参考《Speech and Language Processing》第163页建立基础模型。

## 2.1 建立模型

`count`是一个字典，其键为单词，其值为一个字典，

字典的键为词性，值为该单词以该词性出现的次数。

In [None]:
count = {}

for sent in train:
    for word in sent:
        if word[0] not in count:
            count[word[0]] = {word[1]: 1}
        elif word[1] not in count[word[0]]:
            count[word[0]][word[1]] = 1
        else:
            count[word[0]][word[1]] += 1

`baseline`是一个字典，其键为单词，其值为词性。

In [None]:
baseline = {}

for word in count:
    max_count = 0
    for key in count[word]:
        if count[word][key] > max_count:
            max_count = count[word][key]
            max_key = key
    baseline[word] = max_key

## 2.2 测试模型

使用不同方法处理未知单词。

### 2.2.1 使用其它词性

即将未知单词定为`X`。

In [None]:
correct = 0

for sent in train:
    for word in sent:
        if word[0] in baseline:
            correct += word[1] == baseline[word[0]]
        else:
            correct += word[1] == 'X'
            
print('训练集正确率：%.6f' % (correct / num_word[0]))

correct = 0

for sent in test:
    for word in sent:
        if word[0] in baseline:
            correct += word[1] == baseline[word[0]]
        else:
            correct += word[1] == 'X'
            
print('测试集正确率：%.6f' % (correct / num_word[1]))

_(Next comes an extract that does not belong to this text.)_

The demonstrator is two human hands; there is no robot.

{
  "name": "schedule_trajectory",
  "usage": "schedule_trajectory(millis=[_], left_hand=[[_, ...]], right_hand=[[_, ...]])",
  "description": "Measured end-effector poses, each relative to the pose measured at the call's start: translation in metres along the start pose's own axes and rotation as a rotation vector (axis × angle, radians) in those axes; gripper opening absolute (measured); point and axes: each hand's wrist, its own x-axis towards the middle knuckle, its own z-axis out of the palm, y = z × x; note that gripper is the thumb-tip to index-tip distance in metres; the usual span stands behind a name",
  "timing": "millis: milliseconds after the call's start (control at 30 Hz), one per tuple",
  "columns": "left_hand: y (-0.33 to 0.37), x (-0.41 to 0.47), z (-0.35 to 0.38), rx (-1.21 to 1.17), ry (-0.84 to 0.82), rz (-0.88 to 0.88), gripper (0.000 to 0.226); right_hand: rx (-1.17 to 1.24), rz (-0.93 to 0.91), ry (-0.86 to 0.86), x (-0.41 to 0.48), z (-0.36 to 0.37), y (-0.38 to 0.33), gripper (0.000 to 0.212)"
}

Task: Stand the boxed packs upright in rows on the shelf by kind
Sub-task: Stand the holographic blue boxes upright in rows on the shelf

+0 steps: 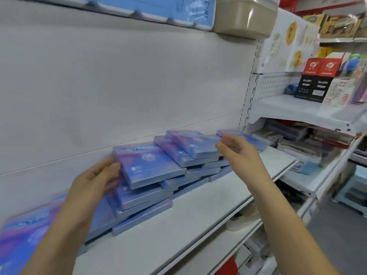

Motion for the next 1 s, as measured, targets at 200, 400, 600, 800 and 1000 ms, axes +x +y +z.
schedule_trajectory(millis=[200,400,600,800,1000], left_hand=[[0.01,0.023,0.022,0.251,0.167,-0.041,0.065],[0.015,0.035,0.037,0.46,0.147,-0.073,0.036],[0.018,0.04,0.037,0.34,0.202,-0.139,0.029],[0.016,0.013,0.011,0.157,0.358,-0.05,0.055],[0.02,-0.037,-0.033,-0.017,0.411,0.07,0.034]], right_hand=[[-0.208,0.082,-0.139,0.093,-0.012,0.029,0.06],[-0.606,0.122,-0.352,0.126,0.011,0.04,0.1],[-0.756,0.107,-0.375,0.132,0.024,0.044,0.111],[-0.37,0.11,-0.346,0.13,0.021,0.039,0.091],[0.362,-0.025,-0.245,0.113,0.016,0.009,0.027]])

可以看到，训练集精度高于0.9，也高于测试集精度，但未达到1.0。

### 2.2.2 使用出现一次的单词中最频繁出现的词性

`count_one`是一个字典，其键为词性，其值为出现一次的单词以该词性出现的次数。

In [None]:
count_one = dict.fromkeys(tag, 0)

for word in count:
    if len(count[word]) == 1:
        for key in count[word]:
            count_one[key] += 1
            
for key in count_one:
    print("'%4s':\t%5d" % (key, count_one[key]))

即将未知单词定为`NOUN`：

In [None]:
correct = 0

for sent in train:
    for word in sent:
        if word[0] in baseline:
            correct += word[1] == baseline[word[0]]
        else:
            correct += word[1] == 'NOUN'
            
print('训练集正确率：%.6f' % (correct / num_word[0]))

correct = 0

for sent in test:
    for word in sent:
        if word[0] in baseline:
            correct += word[1] == baseline[word[0]]
        else:
            correct += word[1] == 'NOUN'
            
print('测试集正确率：%.6f' % (correct / num_word[1]))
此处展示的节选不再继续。